TASK DESCRIPTION =>
Could you report every line from the entries that includes the word "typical"?

Extracted records:
((

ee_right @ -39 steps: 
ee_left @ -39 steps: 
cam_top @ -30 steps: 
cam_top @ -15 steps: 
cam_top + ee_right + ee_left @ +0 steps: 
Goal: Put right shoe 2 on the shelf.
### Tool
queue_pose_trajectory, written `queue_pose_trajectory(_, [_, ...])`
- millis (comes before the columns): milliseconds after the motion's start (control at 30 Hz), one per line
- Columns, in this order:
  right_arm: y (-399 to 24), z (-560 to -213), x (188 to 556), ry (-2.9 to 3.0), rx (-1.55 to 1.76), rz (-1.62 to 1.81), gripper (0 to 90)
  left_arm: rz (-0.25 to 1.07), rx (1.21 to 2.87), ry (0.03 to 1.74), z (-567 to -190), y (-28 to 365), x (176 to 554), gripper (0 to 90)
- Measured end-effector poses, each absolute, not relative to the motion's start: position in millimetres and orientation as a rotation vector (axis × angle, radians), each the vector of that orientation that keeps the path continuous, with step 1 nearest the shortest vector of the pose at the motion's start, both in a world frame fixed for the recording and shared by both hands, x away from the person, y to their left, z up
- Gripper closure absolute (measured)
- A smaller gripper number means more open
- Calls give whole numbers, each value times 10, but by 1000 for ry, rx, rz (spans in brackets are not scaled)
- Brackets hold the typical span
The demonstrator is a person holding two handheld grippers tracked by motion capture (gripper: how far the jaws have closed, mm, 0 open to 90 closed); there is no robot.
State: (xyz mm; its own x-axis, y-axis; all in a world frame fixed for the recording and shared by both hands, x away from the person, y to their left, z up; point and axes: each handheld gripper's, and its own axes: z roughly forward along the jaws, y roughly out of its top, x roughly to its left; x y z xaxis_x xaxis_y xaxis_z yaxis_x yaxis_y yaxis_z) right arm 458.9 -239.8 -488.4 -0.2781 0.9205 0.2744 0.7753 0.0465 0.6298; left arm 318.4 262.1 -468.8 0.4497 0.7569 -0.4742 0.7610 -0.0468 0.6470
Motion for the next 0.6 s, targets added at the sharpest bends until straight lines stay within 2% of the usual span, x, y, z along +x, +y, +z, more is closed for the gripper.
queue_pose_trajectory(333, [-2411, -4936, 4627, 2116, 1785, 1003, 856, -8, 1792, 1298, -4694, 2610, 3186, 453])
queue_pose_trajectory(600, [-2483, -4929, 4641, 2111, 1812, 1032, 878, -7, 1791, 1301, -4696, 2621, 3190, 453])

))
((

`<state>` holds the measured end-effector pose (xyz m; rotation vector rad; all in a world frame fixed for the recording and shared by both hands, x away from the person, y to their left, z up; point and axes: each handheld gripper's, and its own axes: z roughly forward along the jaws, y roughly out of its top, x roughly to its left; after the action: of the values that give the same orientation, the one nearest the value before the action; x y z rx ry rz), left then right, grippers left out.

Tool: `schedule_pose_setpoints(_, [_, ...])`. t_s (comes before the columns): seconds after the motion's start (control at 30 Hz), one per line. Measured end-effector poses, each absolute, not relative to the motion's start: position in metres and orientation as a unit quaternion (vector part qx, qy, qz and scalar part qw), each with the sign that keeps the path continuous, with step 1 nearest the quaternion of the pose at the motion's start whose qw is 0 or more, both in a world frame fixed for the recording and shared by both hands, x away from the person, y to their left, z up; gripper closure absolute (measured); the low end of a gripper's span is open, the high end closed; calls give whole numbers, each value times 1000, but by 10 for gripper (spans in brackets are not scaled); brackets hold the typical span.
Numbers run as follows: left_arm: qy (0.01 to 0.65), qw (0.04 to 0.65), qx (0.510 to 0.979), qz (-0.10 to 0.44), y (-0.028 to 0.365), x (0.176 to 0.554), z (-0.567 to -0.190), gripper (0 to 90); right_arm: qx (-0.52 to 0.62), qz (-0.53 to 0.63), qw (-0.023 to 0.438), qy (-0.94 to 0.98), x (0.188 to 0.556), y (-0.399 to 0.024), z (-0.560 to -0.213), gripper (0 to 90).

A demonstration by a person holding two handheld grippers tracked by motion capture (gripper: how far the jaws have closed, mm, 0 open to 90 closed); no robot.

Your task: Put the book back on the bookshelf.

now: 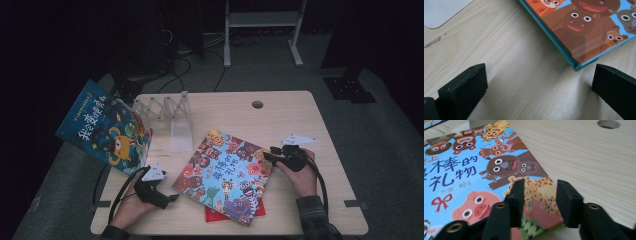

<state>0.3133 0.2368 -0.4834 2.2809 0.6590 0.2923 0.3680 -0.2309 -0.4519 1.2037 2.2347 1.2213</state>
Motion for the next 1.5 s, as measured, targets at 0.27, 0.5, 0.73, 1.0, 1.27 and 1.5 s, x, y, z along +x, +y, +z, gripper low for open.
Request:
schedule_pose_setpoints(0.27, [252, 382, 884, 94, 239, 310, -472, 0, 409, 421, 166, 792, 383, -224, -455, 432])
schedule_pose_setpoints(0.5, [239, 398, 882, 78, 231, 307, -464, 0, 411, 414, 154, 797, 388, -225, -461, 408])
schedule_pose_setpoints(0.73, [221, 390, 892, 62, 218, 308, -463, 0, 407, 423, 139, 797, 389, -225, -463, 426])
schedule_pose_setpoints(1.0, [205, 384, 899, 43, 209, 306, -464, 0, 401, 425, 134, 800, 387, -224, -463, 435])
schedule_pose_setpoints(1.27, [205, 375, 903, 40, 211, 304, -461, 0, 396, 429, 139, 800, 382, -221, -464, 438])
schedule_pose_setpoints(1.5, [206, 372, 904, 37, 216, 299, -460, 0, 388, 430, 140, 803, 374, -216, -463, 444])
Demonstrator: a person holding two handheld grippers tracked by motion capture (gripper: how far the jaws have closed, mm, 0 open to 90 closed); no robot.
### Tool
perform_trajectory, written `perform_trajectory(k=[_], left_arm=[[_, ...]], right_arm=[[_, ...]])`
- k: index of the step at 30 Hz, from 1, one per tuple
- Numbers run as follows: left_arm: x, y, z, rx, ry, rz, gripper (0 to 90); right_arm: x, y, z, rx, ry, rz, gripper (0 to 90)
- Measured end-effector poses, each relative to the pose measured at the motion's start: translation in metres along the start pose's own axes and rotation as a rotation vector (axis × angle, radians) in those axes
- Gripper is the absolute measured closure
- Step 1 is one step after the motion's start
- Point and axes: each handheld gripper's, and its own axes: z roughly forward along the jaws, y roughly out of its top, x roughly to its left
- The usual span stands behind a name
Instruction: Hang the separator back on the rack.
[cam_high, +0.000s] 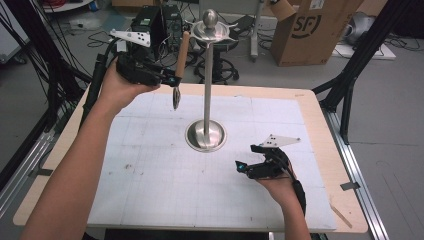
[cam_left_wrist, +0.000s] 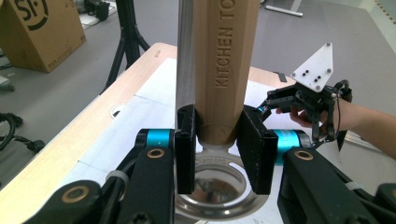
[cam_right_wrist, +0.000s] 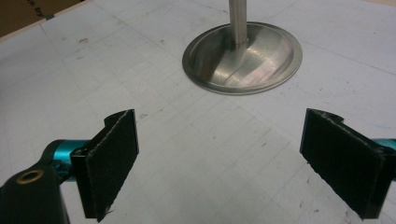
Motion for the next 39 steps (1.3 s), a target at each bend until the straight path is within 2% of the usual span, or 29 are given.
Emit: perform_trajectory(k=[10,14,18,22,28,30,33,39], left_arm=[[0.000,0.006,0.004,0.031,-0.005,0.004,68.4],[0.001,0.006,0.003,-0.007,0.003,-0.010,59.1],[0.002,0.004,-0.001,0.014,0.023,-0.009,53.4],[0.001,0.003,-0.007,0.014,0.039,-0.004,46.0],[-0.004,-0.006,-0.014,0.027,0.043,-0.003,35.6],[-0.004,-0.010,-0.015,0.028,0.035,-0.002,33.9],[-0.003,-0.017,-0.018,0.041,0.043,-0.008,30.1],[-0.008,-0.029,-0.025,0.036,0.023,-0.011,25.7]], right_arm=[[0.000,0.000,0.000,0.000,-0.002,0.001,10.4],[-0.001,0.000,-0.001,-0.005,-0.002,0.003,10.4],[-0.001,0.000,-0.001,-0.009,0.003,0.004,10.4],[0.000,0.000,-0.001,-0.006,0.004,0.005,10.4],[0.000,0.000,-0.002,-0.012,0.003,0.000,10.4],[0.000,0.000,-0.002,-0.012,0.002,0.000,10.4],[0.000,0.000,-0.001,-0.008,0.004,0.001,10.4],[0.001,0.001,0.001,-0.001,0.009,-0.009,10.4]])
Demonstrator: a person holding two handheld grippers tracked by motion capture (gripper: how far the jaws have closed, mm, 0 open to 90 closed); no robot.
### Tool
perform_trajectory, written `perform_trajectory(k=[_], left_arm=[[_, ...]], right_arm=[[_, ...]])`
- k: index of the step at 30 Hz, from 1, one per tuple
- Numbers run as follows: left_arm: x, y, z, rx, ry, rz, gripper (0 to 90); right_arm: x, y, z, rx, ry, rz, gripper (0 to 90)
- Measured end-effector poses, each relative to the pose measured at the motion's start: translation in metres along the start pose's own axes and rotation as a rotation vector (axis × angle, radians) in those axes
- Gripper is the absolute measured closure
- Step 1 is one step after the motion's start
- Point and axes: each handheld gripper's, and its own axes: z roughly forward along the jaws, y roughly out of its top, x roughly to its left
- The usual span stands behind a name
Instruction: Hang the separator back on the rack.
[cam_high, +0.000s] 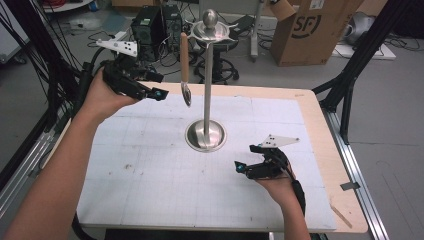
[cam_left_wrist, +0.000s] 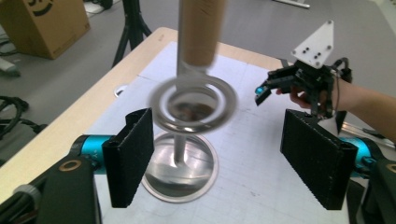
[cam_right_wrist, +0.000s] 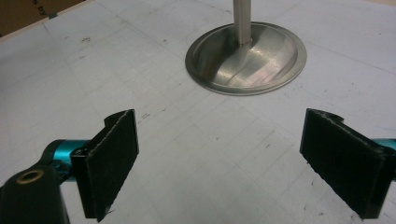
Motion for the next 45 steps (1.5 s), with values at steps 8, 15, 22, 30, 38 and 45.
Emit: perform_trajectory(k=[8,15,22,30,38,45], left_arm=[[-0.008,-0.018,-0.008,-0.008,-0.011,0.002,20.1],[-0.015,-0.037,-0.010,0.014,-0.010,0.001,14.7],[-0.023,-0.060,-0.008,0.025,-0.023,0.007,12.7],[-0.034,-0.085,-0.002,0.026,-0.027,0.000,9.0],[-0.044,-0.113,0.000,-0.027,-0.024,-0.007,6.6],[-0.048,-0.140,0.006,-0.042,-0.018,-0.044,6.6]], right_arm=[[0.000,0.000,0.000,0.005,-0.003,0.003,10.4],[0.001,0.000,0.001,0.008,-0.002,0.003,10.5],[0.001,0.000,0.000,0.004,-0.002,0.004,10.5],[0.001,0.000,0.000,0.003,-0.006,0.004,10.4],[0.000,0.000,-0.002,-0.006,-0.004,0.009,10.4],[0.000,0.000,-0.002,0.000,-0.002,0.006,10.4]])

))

EXERCISE RESPONSE =>
- Brackets hold the typical span
Tool: `schedule_pose_setpoints(_, [_, ...])`. t_s (comes before the columns): seconds after the motion's start (control at 30 Hz), one per line. Measured end-effector poses, each absolute, not relative to the motion's start: position in metres and orientation as a unit quaternion (vector part qx, qy, qz and scalar part qw), each with the sign that keeps the path continuous, with step 1 nearest the quaternion of the pose at the motion's start whose qw is 0 or more, both in a world frame fixed for the recording and shared by both hands, x away from the person, y to their left, z up; gripper closure absolute (measured); the low end of a gripper's span is open, the high end closed; calls give whole numbers, each value times 1000, but by 10 for gripper (spans in brackets are not scaled); brackets hold the typical span.

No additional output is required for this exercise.